"Landlords will have to move towards a flexible working method"

Jonathan Rubins made the comment while discussing the future of the commercial sector with Mortgage Introducer, and as the company prepared to celebrate 30 years in business this week

"Landlords will have to move towards a flexible working method"

The era of institutional quality leasing “might have seen its day” in the wake of the pandemic and amid changing work patterns and stiffer building regulations, according to Jonathan Rubins, director of Alternative Bridging Corporation (ABC).

Rubins made the comment while discussing the future of the commercial sector with Mortgage Introducer, and as the company prepared to celebrate 30 years in business this week.

According to a January report by the Financial Times, office space in England shrunk by millions of square feet during COVID, a decline which is expected to continue due to shifting work patterns and mounting environmental regulation, including the Government’s EPC ‘C’ rating targets.

Forecasts from the sector predict that as many as one in 10 offices will become surplus to requirements in five years’ time as flexible working becomes the norm.

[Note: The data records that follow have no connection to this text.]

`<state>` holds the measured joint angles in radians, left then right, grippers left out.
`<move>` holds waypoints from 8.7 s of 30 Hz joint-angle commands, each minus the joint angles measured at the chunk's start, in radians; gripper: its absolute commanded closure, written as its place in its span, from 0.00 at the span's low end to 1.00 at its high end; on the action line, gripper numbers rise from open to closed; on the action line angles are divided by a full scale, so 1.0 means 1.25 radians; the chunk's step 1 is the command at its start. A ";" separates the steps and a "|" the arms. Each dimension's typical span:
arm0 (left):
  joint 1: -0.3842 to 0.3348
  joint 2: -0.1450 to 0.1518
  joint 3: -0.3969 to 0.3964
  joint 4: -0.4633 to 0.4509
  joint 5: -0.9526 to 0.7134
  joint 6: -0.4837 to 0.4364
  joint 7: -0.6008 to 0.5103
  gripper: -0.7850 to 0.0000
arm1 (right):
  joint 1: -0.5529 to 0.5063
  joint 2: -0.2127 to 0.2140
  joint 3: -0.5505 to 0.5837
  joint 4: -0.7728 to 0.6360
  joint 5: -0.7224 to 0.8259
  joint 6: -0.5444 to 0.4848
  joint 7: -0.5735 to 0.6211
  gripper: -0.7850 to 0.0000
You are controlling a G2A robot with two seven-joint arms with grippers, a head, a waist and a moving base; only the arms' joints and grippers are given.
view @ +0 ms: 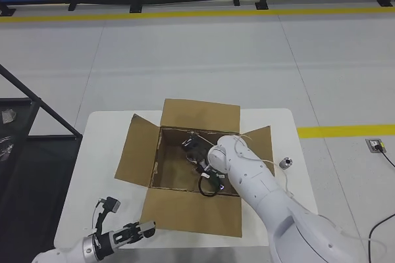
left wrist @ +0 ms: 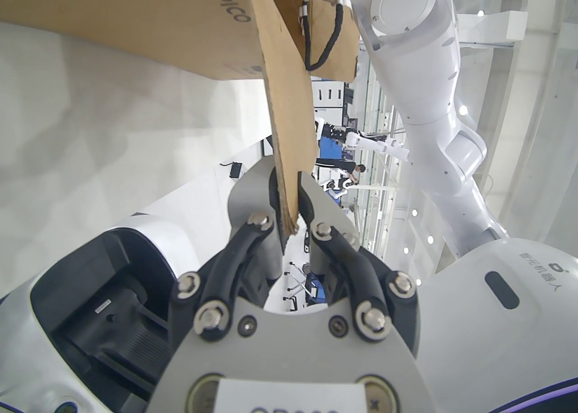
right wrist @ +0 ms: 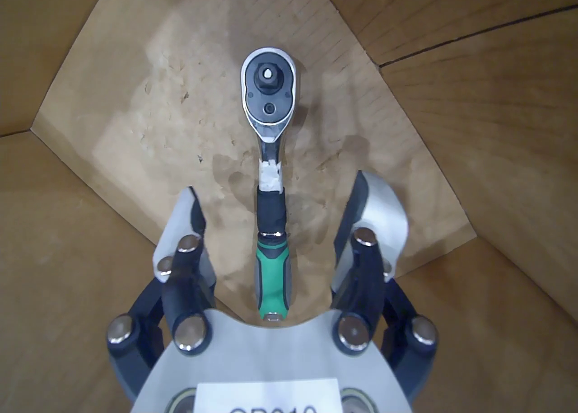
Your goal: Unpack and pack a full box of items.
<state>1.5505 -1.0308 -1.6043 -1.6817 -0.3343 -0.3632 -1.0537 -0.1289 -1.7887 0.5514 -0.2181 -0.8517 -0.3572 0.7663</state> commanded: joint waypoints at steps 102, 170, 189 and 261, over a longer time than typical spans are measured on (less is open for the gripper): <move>0.023 0.039 0.023 0.021 -0.044 -0.040 -0.007 1.00 | -0.011 0.009 0.054 -0.076 -0.077 -0.010 0.200 1.00; 0.018 0.051 0.042 0.018 -0.053 -0.045 0.005 1.00 | -0.012 -0.028 0.082 0.009 -0.081 0.048 0.022 1.00; 0.004 0.049 0.060 0.022 -0.056 -0.034 0.043 1.00 | -0.005 0.037 0.126 -0.230 -0.132 -0.067 0.006 1.00; 0.011 0.058 -0.068 0.100 -0.346 -0.115 -0.145 0.00 | -0.781 0.302 1.039 -1.044 -0.147 0.259 0.176 1.00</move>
<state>1.5662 -0.9588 -1.6887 -1.5556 -0.7691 -0.5085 -1.2346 -1.1083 -1.4118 1.8491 -1.5532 -1.0567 -0.0395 1.0077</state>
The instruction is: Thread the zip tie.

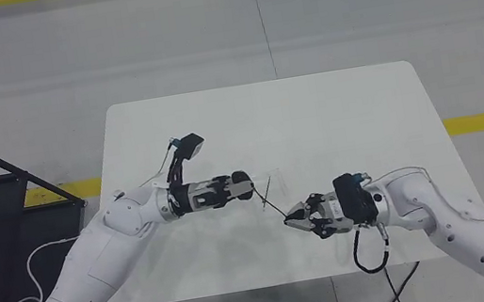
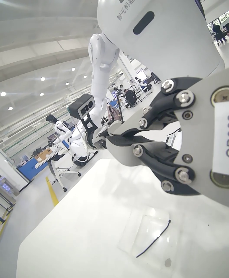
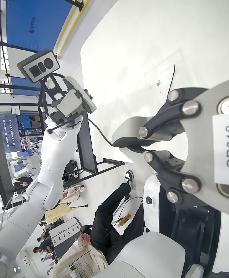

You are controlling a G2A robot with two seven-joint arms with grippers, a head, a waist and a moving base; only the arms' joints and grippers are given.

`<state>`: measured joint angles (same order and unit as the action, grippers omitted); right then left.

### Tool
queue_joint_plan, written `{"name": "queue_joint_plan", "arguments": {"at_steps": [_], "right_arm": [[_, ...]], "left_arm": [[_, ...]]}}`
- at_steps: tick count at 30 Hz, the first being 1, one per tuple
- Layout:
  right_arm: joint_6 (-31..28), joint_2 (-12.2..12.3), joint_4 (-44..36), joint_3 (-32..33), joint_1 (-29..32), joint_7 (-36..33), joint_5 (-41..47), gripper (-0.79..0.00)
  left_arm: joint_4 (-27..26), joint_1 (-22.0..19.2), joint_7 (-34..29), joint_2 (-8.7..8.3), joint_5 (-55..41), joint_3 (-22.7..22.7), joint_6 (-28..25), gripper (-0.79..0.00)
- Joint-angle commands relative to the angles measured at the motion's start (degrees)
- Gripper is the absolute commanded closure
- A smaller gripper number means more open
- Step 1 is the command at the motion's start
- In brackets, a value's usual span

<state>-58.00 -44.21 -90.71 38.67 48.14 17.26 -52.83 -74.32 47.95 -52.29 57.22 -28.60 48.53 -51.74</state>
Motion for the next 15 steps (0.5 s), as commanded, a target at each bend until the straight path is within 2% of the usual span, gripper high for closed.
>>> {"name": "queue_joint_plan", "arguments": {"at_steps": [1,15], "right_arm": [[0.0,0.2,-0.2,0.7,0.7,1.0,-1.0,0.0],[0.0,0.8,-1.7,4.1,3.9,5.4,-5.4,0.0]], "left_arm": [[0.2,0.2,0.1,0.03,0.1,0.3,0.0,0.0],[0.7,1.3,0.5,0.2,1.7,2.3,0.6,0.0]]}}
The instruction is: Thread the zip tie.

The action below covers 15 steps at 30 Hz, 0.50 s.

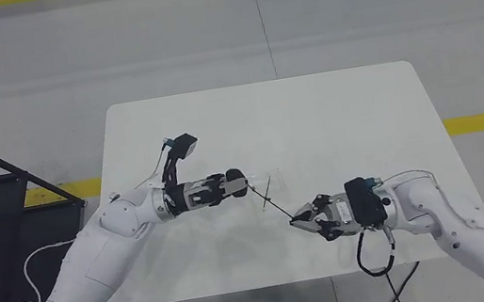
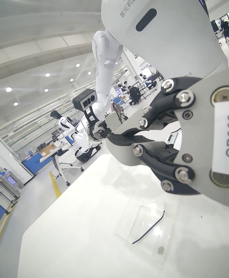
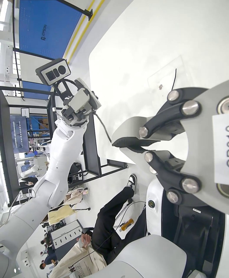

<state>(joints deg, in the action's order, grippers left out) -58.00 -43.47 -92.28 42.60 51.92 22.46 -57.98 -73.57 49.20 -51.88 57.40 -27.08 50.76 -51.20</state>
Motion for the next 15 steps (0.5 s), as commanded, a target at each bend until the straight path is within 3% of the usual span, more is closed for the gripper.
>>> {"name": "queue_joint_plan", "arguments": {"at_steps": [1,15], "right_arm": [[0.0,0.0,-0.2,0.4,0.3,0.5,-0.4,0.0],[0.0,0.1,-1.4,4.6,3.9,7.8,-6.6,0.0]], "left_arm": [[0.0,0.2,0.1,0.05,0.4,0.2,0.2,0.0],[0.1,1.0,0.6,0.46,2.2,1.1,0.7,0.0]]}}
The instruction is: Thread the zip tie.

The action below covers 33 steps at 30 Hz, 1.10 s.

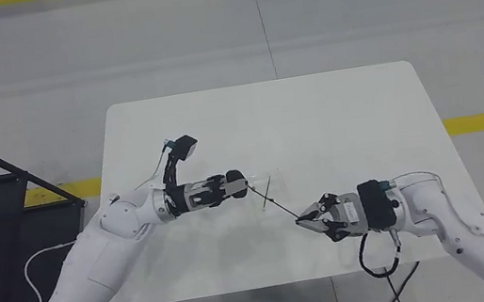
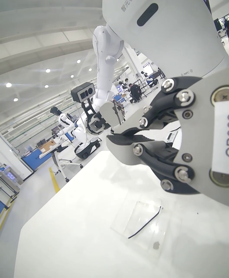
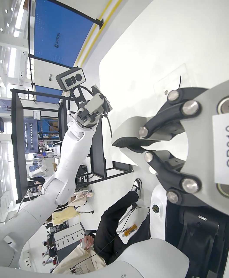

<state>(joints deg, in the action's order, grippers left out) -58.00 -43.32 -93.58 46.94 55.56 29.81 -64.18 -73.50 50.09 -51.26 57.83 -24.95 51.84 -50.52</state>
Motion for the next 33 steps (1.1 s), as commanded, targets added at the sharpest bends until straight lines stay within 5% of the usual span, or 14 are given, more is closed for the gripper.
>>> {"name": "queue_joint_plan", "arguments": {"at_steps": [1,22,23,26,29,33], "right_arm": [[0.0,0.0,-0.1,0.5,0.4,0.9,-0.9,0.0],[0.0,-0.5,-0.2,1.1,2.0,2.8,-4.5,0.0],[0.0,-0.6,-0.1,0.5,1.6,1.8,-4.1,0.0],[0.0,-0.8,-0.1,-1.0,0.2,-1.0,-2.6,0.0],[0.0,-1.0,-0.1,-2.3,-0.9,-4.0,-1.1,0.0],[0.0,-1.2,-0.4,-3.4,-2.1,-7.7,0.7,0.0]], "left_arm": [[0.0,0.1,0.0,0.04,0.2,0.2,-0.1,0.0],[-0.2,1.0,-0.4,0.56,0.8,1.3,0.0,0.0],[-0.3,1.0,-0.5,0.59,0.7,1.3,-0.1,-0.037],[-0.5,1.0,-0.9,0.66,0.4,1.4,-0.2,-0.326],[-0.7,1.0,-1.2,0.72,-0.1,1.6,-0.2,-0.776],[-0.7,0.9,-1.6,0.75,-0.9,2.1,-0.2,-0.785]]}}
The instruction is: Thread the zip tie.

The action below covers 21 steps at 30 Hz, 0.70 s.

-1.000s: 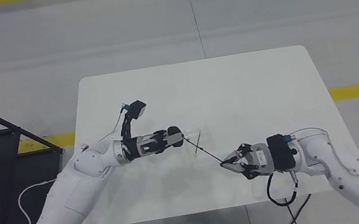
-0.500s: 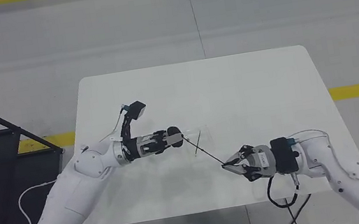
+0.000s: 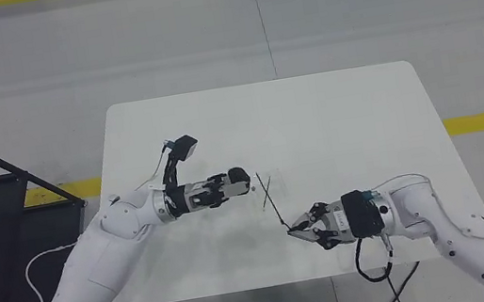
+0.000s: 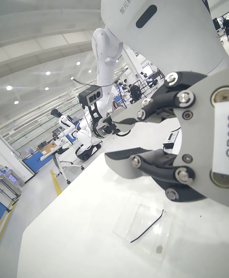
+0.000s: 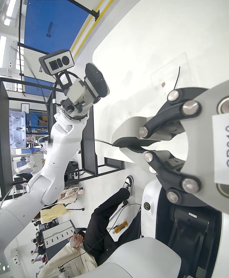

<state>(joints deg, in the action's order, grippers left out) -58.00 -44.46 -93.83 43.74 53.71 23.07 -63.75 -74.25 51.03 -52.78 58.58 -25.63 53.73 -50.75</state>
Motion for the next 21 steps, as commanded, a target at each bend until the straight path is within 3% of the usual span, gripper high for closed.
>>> {"name": "queue_joint_plan", "arguments": {"at_steps": [1,4,7,10,15,19,21], "right_arm": [[0.0,0.0,-0.4,-0.3,-0.4,-2.0,0.6,0.0],[0.3,0.0,-1.0,0.1,-0.8,-6.1,1.1,0.0],[4.4,0.1,-3.7,1.1,-0.9,-15.2,2.6,0.0],[11.8,0.7,-9.6,2.6,-0.4,-30.4,5.7,0.0],[28.5,1.5,-23.2,5.1,0.7,-61.2,9.2,0.0],[36.8,1.5,-30.6,5.3,0.2,-79.0,6.7,0.0],[39.7,1.2,-32.7,4.6,-0.1,-84.5,6.4,0.0]], "left_arm": [[0.1,0.0,0.0,-0.03,-0.4,0.4,0.0,-0.785],[0.3,0.3,0.3,-0.26,-0.6,1.8,-0.3,-0.785],[0.0,1.5,1.0,-0.73,-1.4,3.9,-1.1,-0.785],[-0.2,3.3,1.4,-1.33,-2.5,6.2,-2.1,-0.785],[-2.0,6.5,1.8,-2.51,-2.9,9.7,-2.5,-0.785],[-3.6,8.9,1.8,-3.38,-3.9,12.2,-2.6,-0.785],[-4.4,9.5,1.5,-3.63,-4.2,12.7,-2.2,-0.785]]}}
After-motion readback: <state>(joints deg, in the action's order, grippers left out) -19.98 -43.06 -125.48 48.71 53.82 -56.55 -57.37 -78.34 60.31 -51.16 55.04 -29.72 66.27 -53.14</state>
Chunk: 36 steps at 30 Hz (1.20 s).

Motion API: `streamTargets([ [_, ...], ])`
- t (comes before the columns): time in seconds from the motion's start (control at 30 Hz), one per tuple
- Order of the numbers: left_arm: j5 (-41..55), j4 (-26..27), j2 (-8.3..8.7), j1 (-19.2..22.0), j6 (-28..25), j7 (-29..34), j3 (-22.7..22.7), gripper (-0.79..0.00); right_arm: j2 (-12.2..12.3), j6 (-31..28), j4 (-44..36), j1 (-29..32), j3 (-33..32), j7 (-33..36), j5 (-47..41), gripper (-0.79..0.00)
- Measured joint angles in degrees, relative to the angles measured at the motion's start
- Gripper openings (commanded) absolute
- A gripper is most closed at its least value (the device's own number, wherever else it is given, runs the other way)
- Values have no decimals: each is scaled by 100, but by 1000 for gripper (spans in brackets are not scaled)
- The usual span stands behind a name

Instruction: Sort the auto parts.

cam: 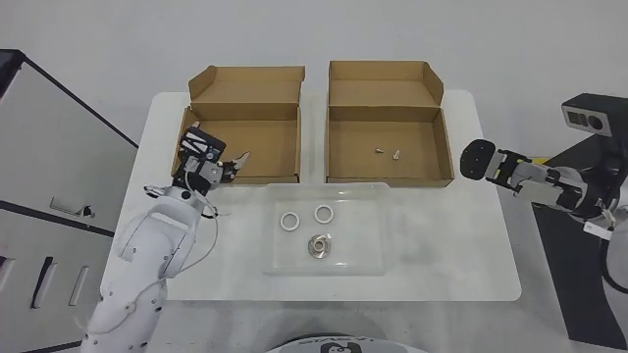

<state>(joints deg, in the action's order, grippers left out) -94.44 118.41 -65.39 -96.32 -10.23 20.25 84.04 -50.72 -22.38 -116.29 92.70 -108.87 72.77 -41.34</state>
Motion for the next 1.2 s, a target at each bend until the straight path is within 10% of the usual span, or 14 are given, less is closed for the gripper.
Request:
streamTargets([
  [1.2,281,1201,8,531,-2298,2453,-1103,0,0,0,0,0,0,0,0,0],
])
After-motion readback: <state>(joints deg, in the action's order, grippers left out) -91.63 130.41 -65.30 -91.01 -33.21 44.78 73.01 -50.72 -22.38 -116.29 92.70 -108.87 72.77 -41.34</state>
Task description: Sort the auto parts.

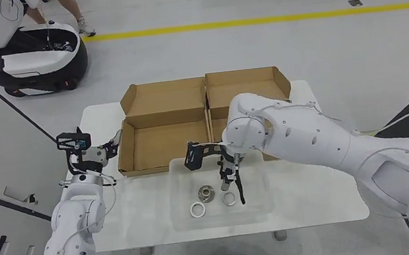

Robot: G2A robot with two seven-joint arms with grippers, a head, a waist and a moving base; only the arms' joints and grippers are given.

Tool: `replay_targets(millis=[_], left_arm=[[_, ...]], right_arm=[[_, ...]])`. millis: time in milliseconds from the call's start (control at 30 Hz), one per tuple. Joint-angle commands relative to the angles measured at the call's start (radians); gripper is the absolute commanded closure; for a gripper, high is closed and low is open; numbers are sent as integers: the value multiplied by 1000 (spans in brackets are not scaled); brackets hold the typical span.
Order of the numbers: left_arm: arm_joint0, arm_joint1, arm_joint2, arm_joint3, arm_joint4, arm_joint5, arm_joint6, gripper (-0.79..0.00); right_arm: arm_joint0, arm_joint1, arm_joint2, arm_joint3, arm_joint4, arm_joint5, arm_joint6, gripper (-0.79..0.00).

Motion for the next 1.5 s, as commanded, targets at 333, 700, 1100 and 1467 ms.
replay_targets(millis=[333,700,1100,1467], left_arm=[[0,0,0,0,0,0,0,-785],[0,0,0,0,0,0,0,-785],[0,0,0,0,0,0,0,-785],[0,0,0,0,0,0,0,-785]], right_arm=[[-51,-15,-47,29,-81,12,12,-391],[-73,-57,-90,77,-153,14,-2,-357],[-97,-107,-103,128,-227,8,-27,-339],[-119,-132,-99,167,-258,17,-36,-317]])
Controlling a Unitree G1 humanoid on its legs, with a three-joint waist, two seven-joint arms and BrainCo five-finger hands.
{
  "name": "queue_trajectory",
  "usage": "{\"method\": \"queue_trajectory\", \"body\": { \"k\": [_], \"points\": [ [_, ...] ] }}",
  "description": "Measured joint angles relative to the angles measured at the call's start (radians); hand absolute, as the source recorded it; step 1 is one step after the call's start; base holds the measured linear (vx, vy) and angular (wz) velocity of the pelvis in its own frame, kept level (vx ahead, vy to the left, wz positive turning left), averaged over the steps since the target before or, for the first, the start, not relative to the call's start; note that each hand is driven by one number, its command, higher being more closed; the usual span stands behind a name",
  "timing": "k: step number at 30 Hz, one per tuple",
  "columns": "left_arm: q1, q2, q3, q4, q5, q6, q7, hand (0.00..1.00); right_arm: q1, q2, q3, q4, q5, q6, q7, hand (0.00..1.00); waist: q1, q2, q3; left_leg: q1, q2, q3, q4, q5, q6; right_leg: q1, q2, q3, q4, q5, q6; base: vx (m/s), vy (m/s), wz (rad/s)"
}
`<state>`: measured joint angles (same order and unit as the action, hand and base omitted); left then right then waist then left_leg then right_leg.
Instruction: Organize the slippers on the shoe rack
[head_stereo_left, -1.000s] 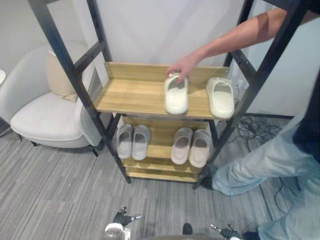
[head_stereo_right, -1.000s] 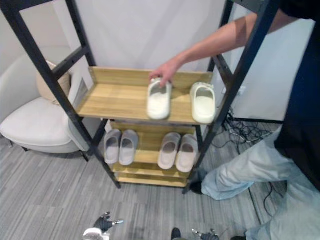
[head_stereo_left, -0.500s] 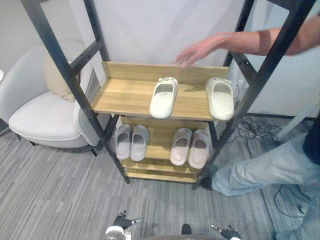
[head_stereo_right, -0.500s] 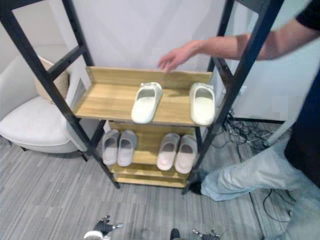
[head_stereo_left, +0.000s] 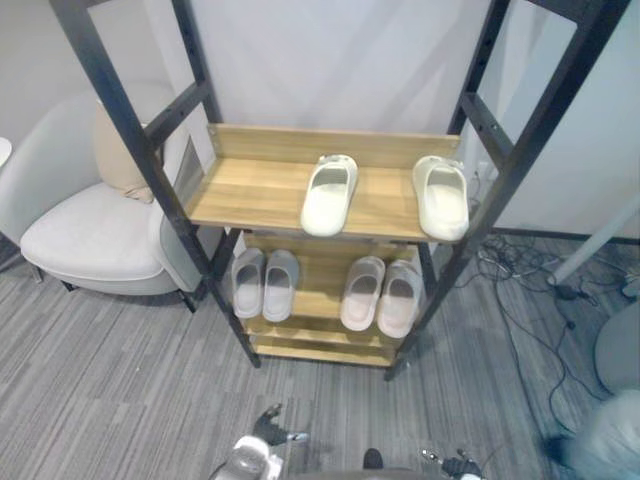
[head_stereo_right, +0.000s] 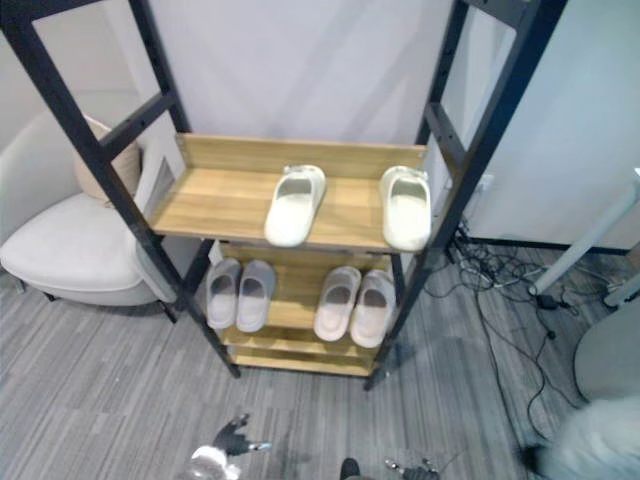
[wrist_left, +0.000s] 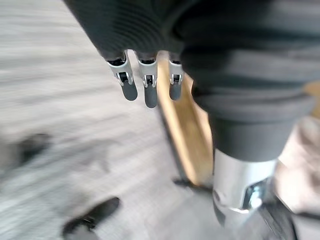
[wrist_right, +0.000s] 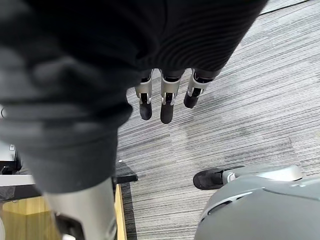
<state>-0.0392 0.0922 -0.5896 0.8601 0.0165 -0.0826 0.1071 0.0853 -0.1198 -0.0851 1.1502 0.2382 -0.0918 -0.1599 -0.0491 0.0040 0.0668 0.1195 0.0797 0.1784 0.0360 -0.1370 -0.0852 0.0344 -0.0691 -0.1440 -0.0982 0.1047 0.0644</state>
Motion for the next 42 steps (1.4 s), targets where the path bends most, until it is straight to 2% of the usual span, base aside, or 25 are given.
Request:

Rubins, whose family has been involved in property lending for almost six decades, said the commercial sector would have to readjust and adapt in order to survive challenging times, but insisted that demand for office space would remain, albeit in a different form.

“I think the era of the true institutional quality lease might have seen its day. At the end of the day, if you are a company and you need an office in the city or in the centre of Manchester, there’s no interest in the ‘in and out’ at six months’ notice (contract),” he said.

“However, for the rest of the market, I think that landlords will have to move towards a flexible working method.”

Rubins’ view is that forward-thinking landlords will offer companies better facilities and greater flexibility in a more collaborative office-style environment, that will involve flexi desk, or office sharing facilities.

“I doubt it’s over for offices, personally – we see that offices still have a position in the landscape.” he added.

However, Rubins agreed with the view that older offices which fail to comply with stringent environmental standards would be rejected by businesses.

“People will not pay for tired-looking buildings with secondary, or tertiary-style catering facilities anymore,” he said.

According to data from the Valuation Office Agency (part of HM Revenue and Customs) office space in England fell 2% in the 12 months up to March 31 last year.

At the same time, lockdown and other COVID-related issues have sparked a financial crisis in the sector. The country’s biggest cities reportedly lost up to 47 weeks’ worth of sales between March 2020 and November 2021.

And, according to a report by the Office for National Statistics, businesses in the accommodation and food service activities industry have reported having less than three months of cash reserves (including no cash reserves), at 54% in early January 2022, up from 44% in early December 2021.

Despite the difficulties, Rubins was upbeat about the market’s long-term prospects. “All you hear about is negativity around retail, but roadside retail’s having a great run. Smaller retail units – the mom-and-pop shops, as it were – have actually remained relatively strong.

“The one thing that will save offices is that there is a shortage,” he said.

“Lots of companies, for example, have taken a lot of staff for various reasons, and are restarting up. And so, anyone that’s got any aspirations in growth from a staffing level will accept, grudgingly or otherwise, that they will need some form of offices. Obviously, the growth of online is unarguable, but I think the death of retail has been overplayed.”

On the issue of the Energy Performance Certificate (EPC), Rubins was highly critical of the Government’s approach. Asked how difficult he thought it would

be to get existing housing stock up to ‘C’ rating standards by 2025 and 2028, he said: “I suspect that it’s enormously politically driven. Probably a better example of this might be over who’s going to pay for the cladding issues, and I suspect that the EPC issue is going to be watered down.

“One thing we must have learned about this Government is that they say a lot of things that are politically expedient, and they make some broad-brush comments. It’s a bit like their targets on housing. I mean, it just will not be done.”